Write out the data below in full, unchanged, minus the images.

START DATASET EXTRACT

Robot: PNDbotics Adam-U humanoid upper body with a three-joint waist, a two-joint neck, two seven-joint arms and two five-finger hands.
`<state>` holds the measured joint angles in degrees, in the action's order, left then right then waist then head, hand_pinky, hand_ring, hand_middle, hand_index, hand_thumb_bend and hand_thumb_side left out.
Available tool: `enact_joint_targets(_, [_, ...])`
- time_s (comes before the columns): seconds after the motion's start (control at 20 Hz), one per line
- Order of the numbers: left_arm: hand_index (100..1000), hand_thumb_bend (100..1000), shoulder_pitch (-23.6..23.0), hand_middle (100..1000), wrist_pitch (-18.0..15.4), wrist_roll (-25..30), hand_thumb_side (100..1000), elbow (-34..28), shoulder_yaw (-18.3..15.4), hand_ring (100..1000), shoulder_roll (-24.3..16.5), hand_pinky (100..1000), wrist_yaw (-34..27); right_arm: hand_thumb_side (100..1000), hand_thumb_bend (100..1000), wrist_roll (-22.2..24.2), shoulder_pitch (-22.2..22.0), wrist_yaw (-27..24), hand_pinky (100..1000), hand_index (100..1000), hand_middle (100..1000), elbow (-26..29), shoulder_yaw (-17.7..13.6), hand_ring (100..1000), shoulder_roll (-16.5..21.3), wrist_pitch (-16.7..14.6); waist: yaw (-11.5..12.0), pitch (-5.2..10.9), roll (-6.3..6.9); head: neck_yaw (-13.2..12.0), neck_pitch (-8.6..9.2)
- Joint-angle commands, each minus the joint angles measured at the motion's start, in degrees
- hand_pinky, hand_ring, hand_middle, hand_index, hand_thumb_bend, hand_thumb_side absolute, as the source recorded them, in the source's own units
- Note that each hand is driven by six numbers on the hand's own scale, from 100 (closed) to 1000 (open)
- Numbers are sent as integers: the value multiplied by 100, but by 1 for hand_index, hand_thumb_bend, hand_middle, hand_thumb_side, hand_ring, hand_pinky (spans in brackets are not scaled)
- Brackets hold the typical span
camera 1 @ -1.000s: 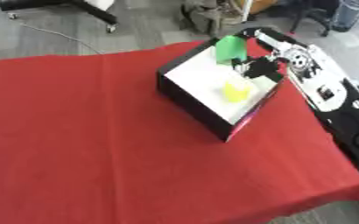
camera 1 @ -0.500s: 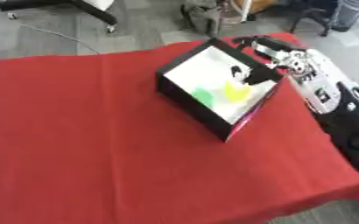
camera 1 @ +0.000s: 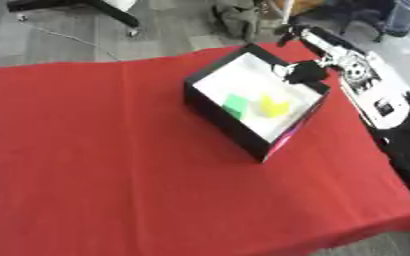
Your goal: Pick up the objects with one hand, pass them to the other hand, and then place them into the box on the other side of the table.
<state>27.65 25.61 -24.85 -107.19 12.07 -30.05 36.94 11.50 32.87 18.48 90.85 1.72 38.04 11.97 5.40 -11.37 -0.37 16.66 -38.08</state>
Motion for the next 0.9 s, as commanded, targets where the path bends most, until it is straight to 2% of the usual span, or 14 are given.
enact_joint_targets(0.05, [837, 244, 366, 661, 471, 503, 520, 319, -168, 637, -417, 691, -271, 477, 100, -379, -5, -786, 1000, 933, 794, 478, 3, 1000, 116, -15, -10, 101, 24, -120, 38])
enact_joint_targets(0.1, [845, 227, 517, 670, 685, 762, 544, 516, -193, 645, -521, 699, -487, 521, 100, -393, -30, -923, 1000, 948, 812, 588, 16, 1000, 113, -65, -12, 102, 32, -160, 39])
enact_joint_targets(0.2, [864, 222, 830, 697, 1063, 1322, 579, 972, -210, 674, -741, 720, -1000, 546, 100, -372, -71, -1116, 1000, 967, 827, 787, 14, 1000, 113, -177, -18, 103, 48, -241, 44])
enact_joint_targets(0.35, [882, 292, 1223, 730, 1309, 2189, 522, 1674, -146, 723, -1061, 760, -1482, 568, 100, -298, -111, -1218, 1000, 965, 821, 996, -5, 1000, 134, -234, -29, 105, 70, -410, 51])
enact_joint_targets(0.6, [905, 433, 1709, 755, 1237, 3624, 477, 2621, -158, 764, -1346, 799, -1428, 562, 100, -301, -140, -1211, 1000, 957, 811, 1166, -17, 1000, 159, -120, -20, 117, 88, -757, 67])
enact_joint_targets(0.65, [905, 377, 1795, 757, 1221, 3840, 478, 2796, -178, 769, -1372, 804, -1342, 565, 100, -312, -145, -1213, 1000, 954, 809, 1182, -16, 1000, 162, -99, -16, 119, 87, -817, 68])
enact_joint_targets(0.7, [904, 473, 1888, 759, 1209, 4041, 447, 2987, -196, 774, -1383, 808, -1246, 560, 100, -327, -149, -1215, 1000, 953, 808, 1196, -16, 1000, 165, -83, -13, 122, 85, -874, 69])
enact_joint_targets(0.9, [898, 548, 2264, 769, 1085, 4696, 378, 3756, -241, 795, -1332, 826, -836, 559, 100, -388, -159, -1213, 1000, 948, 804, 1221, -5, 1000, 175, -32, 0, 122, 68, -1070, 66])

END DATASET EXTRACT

— ANSWER BOX —
Robot: PNDbotics Adam-U humanoid upper body with a three-joint waist, a two-joint neck, two seven-joint arms and two five-finger hands.
`<state>` holds the measured joint angles in degrees, in the action's order, left then right then waist then head, hand_pinky, hand_ring, hand_middle, hand_index, hand_thumb_bend and hand_thumb_side left out.
Available tool: `enact_joint_targets(_, [_, ...])`
- time_s (comes before the columns): seconds after the motion's start (control at 20 Hz), one per line
- Order of the numbers: left_arm: hand_index (100..1000), hand_thumb_bend (100..1000), shoulder_pitch (-23.6..23.0), hand_middle (100..1000), wrist_pitch (-18.0..15.4), wrist_roll (-25..30), hand_thumb_side (100..1000), elbow (-34..28), shoulder_yaw (-18.3..15.4), hand_ring (100..1000), shoulder_roll (-24.3..16.5), hand_pinky (100..1000), wrist_yaw (-34..27); right_arm: hand_thumb_side (100..1000), hand_thumb_bend (100..1000), wrist_roll (-22.2..24.2), shoulder_pitch (-22.2..22.0), wrist_yaw (-27..24), hand_pinky (100..1000), hand_index (100..1000), hand_middle (100..1000), elbow (-26..29), shoulder_yaw (-17.7..13.6), hand_ring (100..1000), shoulder_roll (-16.5..21.3), wrist_pitch (-16.7..14.6); waist: yaw (-11.5..12.0), pitch (-5.2..10.9), roll (-6.3..6.9); head: neck_yaw (-13.2..12.0), neck_pitch (-8.6..9.2)
- Joint-angle commands, each minus the joint angles measured at the motion's start, in degrees
- hand_pinky, hand_ring, hand_middle, hand_index, hand_thumb_bend, hand_thumb_side absolute, as the source recorded them, in the source's own units
- Note that each hand is driven by six numbers on the hand's own scale, from 100 (closed) to 1000 (open)
- Numbers are sent as integers: the value multiplied by 100, but by 1 for hand_index, hand_thumb_bend, hand_middle, hand_thumb_side, hand_ring, hand_pinky (spans in brackets are not scaled)
- Brackets hold the typical span
camera 1 @ -1.000s: 
camera 1 @ -0.500s: 
camera 1 @ +0.000s: 
Your goal: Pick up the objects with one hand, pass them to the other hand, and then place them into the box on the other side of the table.
<state>27.65 25.61 -24.85 -107.19 12.07 -30.05 36.94 11.50 32.87 18.48 90.85 1.72 38.04 11.97 5.40 -11.37 -0.37 16.66 -38.08</state>
Motion for the next 0.9 s, as commanded, targets where the path bends most, until it is straight to 2% of the usual span, or 14 are given.
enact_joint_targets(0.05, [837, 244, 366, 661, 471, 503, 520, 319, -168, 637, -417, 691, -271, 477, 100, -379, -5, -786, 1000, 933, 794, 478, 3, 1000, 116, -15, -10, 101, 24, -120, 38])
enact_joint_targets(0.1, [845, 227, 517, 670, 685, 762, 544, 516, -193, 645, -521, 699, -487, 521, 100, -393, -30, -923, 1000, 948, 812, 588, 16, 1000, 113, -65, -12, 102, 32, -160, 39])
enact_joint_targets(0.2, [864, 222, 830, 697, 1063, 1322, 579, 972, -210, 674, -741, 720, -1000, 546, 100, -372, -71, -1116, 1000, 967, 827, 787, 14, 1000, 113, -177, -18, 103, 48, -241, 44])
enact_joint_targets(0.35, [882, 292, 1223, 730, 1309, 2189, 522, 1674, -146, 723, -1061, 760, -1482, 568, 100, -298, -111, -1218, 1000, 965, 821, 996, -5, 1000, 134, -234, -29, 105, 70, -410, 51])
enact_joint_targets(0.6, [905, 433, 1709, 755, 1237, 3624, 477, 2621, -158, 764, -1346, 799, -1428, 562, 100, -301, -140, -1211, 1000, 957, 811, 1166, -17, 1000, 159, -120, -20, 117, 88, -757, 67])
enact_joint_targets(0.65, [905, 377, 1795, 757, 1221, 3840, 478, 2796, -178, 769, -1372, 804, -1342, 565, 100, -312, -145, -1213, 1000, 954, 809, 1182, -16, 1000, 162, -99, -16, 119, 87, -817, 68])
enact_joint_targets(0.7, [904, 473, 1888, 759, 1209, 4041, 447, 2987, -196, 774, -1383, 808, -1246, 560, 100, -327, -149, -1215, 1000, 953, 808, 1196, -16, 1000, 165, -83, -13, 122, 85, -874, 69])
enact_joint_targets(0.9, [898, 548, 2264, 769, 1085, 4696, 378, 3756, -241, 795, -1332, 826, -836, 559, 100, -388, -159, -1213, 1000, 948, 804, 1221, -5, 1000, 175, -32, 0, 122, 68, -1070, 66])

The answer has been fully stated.